Just yesterday one of our witnesses from Colorado and a witness from Washington agreed that their price has actually fallen well below that of the black market. In fact, what is happening is that the share of the legal market versus the black market is decreasing steadily. The latest data they have, which is a little bit old, shows that in Colorado the legal market is 70% of the market. They're crunching some numbers now, but our witness yesterday suggested that it's likely that close to 90% of the market in Colorado is now legal.

10:20 a.m.

Professor of Public Policy, Marron Institute of Urban Management, New York University, As an Individual

Mark Kleiman

Yes, if you're thinking of the in-state market. I don't know the numbers from Colorado.

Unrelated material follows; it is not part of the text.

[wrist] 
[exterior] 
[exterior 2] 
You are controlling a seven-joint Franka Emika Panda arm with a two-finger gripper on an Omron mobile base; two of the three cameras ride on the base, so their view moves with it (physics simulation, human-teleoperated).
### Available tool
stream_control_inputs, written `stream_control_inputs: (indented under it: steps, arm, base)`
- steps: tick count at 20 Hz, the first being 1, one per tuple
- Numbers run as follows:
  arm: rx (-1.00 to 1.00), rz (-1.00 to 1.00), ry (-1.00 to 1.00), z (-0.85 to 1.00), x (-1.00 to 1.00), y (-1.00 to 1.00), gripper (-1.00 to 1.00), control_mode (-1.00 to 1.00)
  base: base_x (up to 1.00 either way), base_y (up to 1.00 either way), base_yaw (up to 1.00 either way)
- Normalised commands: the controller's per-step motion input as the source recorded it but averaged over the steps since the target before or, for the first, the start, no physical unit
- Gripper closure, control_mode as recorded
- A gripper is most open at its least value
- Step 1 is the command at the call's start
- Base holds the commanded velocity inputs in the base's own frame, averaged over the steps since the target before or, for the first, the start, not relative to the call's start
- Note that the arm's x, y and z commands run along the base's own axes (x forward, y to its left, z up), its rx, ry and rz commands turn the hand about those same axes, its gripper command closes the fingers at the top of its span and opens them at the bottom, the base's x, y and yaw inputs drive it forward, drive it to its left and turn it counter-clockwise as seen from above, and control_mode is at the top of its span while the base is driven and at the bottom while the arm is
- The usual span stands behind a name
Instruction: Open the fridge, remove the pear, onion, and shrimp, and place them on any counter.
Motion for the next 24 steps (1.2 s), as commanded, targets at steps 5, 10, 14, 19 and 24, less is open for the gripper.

We estimated about two-thirds was legal in Washington state, a growing share for the legal market, which you would expect. As legal prices fall, the illicit market is going to disappear. It's simply not possible to produce illicitly at competitive prices with commercial licit production.

10:20 a.m.

Liberal

Doug Eyolfson Liberal Charleswood—St. James—Assiniboia—Headingley, MB

Do you still think it is a better thing to tax it and keep the price high? Would we not be better at driving out the illegal market by keeping the price low?